- [Work required] All lines from the one including "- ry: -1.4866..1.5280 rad" to the bottom of the entries below should be repeated exactly, both ends kept.

━━━━

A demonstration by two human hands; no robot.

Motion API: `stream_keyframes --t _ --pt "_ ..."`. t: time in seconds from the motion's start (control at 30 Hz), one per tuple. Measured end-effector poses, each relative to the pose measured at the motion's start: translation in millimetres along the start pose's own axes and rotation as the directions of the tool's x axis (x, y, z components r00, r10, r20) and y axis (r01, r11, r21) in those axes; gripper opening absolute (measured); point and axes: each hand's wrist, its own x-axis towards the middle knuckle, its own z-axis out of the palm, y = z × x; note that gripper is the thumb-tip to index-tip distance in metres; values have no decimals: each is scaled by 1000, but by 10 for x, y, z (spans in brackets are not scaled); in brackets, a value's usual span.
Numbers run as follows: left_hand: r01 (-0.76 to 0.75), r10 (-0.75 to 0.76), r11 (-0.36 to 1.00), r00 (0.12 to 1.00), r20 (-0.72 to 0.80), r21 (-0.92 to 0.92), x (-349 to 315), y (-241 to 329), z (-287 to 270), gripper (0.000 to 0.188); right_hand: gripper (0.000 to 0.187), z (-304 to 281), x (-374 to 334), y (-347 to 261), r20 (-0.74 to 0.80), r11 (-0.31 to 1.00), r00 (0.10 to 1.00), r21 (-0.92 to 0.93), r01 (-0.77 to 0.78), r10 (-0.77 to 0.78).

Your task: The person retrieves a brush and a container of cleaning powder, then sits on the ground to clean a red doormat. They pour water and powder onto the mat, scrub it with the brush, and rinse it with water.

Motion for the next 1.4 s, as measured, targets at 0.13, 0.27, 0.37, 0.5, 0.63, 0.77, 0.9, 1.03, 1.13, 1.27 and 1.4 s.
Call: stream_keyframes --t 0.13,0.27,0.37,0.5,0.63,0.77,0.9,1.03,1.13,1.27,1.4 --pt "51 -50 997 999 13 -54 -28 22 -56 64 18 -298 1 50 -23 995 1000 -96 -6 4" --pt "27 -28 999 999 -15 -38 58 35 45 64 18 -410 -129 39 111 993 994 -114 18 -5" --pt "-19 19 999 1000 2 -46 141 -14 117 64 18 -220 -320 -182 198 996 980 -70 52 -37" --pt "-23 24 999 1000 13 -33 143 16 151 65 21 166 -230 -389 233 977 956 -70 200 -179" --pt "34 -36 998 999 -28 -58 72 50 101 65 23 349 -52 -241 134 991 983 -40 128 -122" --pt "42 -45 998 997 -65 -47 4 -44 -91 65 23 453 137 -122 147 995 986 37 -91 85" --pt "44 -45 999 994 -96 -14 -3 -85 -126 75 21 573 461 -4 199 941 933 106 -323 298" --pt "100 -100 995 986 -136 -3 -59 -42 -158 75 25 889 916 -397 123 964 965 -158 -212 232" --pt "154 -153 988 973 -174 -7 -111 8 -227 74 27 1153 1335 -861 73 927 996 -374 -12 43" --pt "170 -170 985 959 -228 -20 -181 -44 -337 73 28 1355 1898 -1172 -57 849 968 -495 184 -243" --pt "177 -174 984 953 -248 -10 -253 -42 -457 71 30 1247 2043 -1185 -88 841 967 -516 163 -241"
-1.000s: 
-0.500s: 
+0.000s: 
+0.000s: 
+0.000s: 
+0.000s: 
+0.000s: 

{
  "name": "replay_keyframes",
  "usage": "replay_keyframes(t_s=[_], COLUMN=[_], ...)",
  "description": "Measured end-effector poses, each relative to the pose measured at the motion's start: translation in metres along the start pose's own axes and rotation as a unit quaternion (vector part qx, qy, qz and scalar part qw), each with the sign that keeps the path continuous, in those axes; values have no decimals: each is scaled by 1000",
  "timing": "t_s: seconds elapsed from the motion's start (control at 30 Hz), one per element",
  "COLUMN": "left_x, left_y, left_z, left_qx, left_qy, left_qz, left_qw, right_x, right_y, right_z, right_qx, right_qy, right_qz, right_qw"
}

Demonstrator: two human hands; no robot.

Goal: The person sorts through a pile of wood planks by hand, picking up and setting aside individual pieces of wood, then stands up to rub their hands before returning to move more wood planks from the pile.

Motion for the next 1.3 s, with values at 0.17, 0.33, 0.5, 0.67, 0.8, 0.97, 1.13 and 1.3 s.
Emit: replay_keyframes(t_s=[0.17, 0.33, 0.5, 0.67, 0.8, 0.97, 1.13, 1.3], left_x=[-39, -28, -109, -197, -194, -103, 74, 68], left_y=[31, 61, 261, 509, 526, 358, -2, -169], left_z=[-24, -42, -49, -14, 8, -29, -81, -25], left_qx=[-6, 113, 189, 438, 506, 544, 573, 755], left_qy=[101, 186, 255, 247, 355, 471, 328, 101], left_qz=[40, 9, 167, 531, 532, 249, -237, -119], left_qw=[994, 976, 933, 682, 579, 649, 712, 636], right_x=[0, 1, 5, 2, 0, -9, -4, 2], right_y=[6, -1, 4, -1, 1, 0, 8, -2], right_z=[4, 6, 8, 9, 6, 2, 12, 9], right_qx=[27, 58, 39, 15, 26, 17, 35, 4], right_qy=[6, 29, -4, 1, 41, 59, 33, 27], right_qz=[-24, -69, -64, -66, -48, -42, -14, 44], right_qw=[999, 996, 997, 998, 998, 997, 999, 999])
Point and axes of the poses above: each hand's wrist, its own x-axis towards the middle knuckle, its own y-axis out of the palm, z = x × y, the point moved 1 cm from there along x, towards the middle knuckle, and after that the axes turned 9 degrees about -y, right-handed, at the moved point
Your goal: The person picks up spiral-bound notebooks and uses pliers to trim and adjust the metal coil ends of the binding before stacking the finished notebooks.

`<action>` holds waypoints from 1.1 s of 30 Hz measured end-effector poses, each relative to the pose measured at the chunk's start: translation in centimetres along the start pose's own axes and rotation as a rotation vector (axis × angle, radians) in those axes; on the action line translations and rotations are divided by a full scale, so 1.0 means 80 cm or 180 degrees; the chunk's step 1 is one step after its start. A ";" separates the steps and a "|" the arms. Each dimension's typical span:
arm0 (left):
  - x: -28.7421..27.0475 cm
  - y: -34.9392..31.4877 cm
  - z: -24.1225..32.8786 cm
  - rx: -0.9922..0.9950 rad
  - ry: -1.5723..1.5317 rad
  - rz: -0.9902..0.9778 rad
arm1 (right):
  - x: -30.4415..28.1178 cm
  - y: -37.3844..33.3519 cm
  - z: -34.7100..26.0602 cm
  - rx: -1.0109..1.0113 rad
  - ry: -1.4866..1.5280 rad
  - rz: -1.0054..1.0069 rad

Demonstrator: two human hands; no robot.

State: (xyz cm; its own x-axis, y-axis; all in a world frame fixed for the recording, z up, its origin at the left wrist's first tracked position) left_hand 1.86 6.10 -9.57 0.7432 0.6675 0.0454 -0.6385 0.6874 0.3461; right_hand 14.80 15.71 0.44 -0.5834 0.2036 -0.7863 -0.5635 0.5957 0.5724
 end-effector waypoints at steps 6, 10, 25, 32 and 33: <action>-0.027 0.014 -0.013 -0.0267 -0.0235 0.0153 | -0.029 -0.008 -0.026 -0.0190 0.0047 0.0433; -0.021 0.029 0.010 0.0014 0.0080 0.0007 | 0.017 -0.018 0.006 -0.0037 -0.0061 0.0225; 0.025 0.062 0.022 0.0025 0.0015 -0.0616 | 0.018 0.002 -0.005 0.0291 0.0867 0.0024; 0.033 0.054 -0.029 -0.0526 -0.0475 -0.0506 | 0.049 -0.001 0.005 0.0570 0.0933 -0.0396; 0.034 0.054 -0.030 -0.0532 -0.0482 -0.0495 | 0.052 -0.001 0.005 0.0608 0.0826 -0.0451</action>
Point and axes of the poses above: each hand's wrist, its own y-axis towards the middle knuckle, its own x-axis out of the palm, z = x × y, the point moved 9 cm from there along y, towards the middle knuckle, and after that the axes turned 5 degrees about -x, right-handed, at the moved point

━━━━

- [Solution below]
  - ry: -1.4866..1.5280 rad
  - rz: -1.0054..1.0069 rad

Demonstrator: two human hands; no robot.

State: (xyz cm; its own x-axis, y-axis; all in a world frame fixed for the recording, z up, its origin at the left wrist's first tracked position) left_hand 1.86 6.10 -9.57 0.7432 0.6675 0.0454 -0.6385 0.6874 0.3461; right_hand 14.80 15.71 0.44 -0.5834 0.2036 -0.7863 -0.5635 0.5957 0.5724
 end-effector waypoints at steps 6, 10, 25, 32 and 33: <action>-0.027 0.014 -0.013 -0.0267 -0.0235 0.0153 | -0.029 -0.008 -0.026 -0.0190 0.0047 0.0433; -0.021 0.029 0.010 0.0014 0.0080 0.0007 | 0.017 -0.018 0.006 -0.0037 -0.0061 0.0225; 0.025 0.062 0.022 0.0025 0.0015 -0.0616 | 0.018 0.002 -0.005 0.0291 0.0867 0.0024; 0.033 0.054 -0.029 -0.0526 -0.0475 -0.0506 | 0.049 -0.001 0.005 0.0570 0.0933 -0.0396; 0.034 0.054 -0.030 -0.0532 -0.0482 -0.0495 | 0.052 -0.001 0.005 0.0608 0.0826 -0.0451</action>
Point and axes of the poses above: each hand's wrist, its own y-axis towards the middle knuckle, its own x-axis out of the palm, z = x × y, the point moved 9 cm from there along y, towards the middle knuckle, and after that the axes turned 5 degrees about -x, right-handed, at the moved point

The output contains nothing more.